Zero-proof cocktails include non-alcoholic gins, whiskeys, and sparkling beverages. Seedlip offers “the world’s first distilled non-alcoholic spirits.” Their Seedlip Spice 94 combines the natural botanical distillates and extracts of allspice berries, cardamom, grapefruit, lemon, oak, and cascarilla bark to create a unique drink that guests looking for spirit-free drinks will enjoy and remember.
Light, refreshing, low-alcohol spritzes are also important considerations.
A Best-in-Class Beverage Program Doesn’t Have to be Complicated
Doug Radkey, the author of Bar Hacks, created a beverage menu that contained the following: five signature cocktails, eight local beers on tap, four red and white wines, three hand-crafted mocktails, one dessert cocktail, and seven canned beverages. Not too complicated, targeted to the right clientele, and profitable—that’s a successful beverage program.
The end of 2019 saw Charlie Deal, managing member and wine director of Juju, Jujube, and Dos Perros restaurants, simplifying a wine, beer, and sake program that had become overly complicated. The end result had been excessive, unused inventory. Nation’s Restaurant News reported Deal as saying, “By focusing on moving product and positioning them appropriately, immediately our numbers improved drastically.”
You’ll find many profitable beverage programs are leaning away from over-the-top 10-plus outrageous ingredients to classic cocktails with an innovative twist that requires just 3 to 5 ingredients.

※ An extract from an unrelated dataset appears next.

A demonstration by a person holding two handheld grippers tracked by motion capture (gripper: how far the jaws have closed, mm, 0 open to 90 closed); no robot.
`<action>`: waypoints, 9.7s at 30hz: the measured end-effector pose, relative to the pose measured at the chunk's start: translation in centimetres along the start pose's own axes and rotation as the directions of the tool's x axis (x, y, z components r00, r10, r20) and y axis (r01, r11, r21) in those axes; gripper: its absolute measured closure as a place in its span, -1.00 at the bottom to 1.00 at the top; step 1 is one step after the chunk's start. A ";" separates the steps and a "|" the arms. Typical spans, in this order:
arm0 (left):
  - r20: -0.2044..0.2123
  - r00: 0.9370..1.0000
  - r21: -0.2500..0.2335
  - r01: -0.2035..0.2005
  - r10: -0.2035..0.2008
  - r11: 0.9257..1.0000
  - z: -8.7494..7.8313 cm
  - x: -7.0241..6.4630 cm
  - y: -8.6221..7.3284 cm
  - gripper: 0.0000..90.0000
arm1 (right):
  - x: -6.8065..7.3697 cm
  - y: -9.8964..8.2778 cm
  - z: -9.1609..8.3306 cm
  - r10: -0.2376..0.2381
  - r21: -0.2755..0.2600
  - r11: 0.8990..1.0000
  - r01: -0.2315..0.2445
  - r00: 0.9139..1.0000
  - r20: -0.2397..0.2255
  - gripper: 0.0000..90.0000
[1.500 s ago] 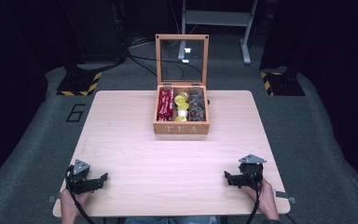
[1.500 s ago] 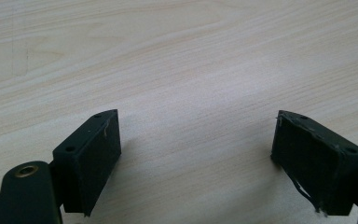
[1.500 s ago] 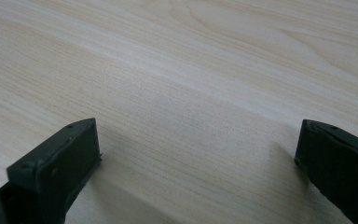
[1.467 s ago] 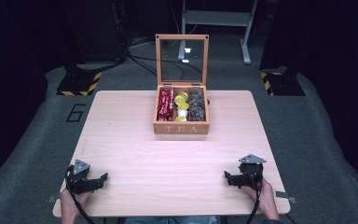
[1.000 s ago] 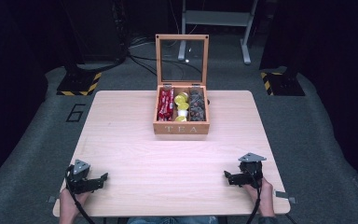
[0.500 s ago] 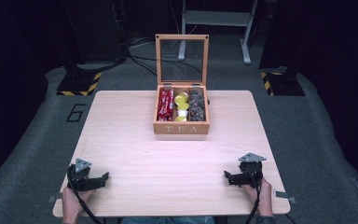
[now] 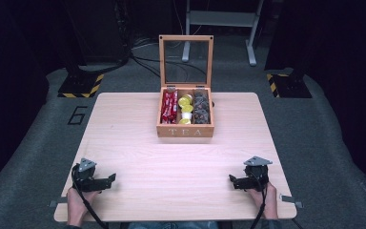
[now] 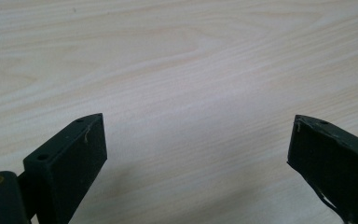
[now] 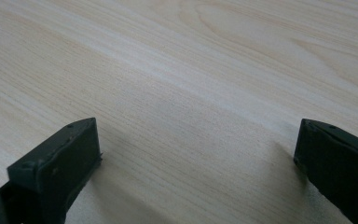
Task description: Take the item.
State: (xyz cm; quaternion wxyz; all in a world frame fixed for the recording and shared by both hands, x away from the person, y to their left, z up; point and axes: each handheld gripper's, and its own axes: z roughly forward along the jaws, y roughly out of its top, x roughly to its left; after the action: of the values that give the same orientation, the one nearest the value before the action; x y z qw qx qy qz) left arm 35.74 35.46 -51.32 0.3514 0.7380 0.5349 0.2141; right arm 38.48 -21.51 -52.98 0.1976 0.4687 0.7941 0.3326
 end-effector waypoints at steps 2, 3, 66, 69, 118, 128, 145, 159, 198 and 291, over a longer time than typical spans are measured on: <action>0.006 1.000 0.003 -0.013 0.013 1.000 0.0 -0.2 0.4 -0.91 | 0.0 0.0 0.0 0.003 0.002 1.000 -0.003 1.000 0.000 -1.00; 0.007 1.000 0.001 -0.019 0.019 1.000 0.0 -0.2 0.6 -0.91 | 0.1 0.0 0.0 0.007 0.003 1.000 -0.007 1.000 0.000 -1.00; 0.177 0.962 -0.021 -0.209 0.209 0.978 5.8 -4.5 15.3 -0.76 | 0.0 0.0 0.0 0.000 -0.002 1.000 0.000 1.000 0.000 -1.00; 0.182 0.959 -0.013 -0.218 0.217 0.976 6.1 -4.6 15.9 -0.77 | 0.0 0.0 0.0 -0.005 -0.003 1.000 0.005 1.000 0.000 -1.00; 0.205 0.942 -0.014 -0.267 0.265 0.963 12.8 -8.3 24.9 -0.71 | 0.0 0.0 0.0 0.003 -0.001 1.000 -0.003 1.000 0.002 -1.00; 0.171 0.947 -0.005 -0.274 0.271 0.962 14.7 -9.4 25.6 -0.43 | 0.0 0.0 0.0 0.003 -0.001 1.000 -0.003 1.000 0.002 -1.00; 0.117 0.958 0.057 -0.269 0.261 0.962 17.6 -10.6 25.8 0.32 | 0.0 0.0 0.0 0.005 0.000 1.000 -0.005 1.000 0.002 -1.00; 0.105 0.962 0.084 -0.263 0.254 0.961 19.0 -10.4 25.4 0.55 | 0.0 0.0 0.0 0.006 0.000 1.000 -0.006 1.000 0.002 -1.00; 0.082 0.975 0.011 -0.210 0.209 0.978 17.4 -10.6 25.8 0.97 | 0.0 0.0 0.0 -0.001 -0.001 1.000 0.001 1.000 0.002 -1.00; 0.028 0.965 -0.176 -0.253 0.262 0.951 3.5 -5.3 19.0 0.97 | 0.0 0.0 0.0 0.009 -0.002 1.000 -0.009 1.000 0.006 -1.00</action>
State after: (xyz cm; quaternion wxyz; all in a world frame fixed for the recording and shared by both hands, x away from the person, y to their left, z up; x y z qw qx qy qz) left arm 48.53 26.04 -39.16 0.3960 0.7738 0.4044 0.2844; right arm 38.50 -21.48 -52.98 0.1991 0.4732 0.7909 0.3329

According to Foodable, drinks that take longer than 90 seconds to prepare can become a problem for venues and consumers.
Education is a critical key in the success, or failure, of a beverage program. And the knowledge required includes more than the best pairing practices. Guests want to be engaged and inspired—hear the stories behind the brands and the variances between brands. Training should include this information as well as service protocol, taste tests, and speed and consistency when preparing drinks.
Tipzyy, a mobile software program developed for both educating and incentivizing servers and bartenders, offers the opportunity for staff to increase their knowledge as well as their check averages. Guests appreciate suggestions, and operators value the ability to promote high-margin products.
Beverage Marketing Program
Don’t forget to take advantage of a beverage marketing program. Beverage marketing funds may be available through suppliers and can be used to promote, educate, and optimize a beverage program. There are several federal and state laws that determine how these funds can be used, so be sure to investigate before accepting.
In addition to knowing what your competitors are serving and what drinks are trending, distributors and sales reps may know what brands are offering marketing funds and any regulations that may prohibit and determine their use.
Restaurants Making the Grade
The Melting Pot Restaurants, Inc, a 110-unit brand known for its premier fondue, was awarded the 2019 Cheers BevX Award for Best Overall Beverage Program and the 2019 VIBE VISTA Award for Best Beverage Limited Time Offer.
How did they do it?
Paul Brown, their Beverage Manager, told Globe Newswire, “As part of The Melting Pot brand evolution, I created enhanced, fresh, clean and simple Best in Glass cocktails, along with unique shareable porthole and barrel cocktails, and spirit-free beverages.”
He ensured the cocktails authenticity by studying the best—traveling to the Kentucky Bourbon Trail and the Pendennis Club as well as the Beam (of Jim Beam) Innovation Center. The Best in Glass cocktails include the Original and Modern Old Fashions, The Melting Pot Mule, the Freshly Picked Margarita, The Authentic Mai Tai, and a spirit-free beverage—The Bee’s Tea.
They also pair their popular dessert fondues with after-dinner beverages.
The commitment to their beverage program is evident by the hands-on process and the extent they’re willing to go to develop a program and attend to every detail. Study your target market, stay true to your brand, and take your time to develop a beverage program that will enthuse your guests and increase your profits. And a trip to the Kentucky Bourbon Trail may not be such a bad idea.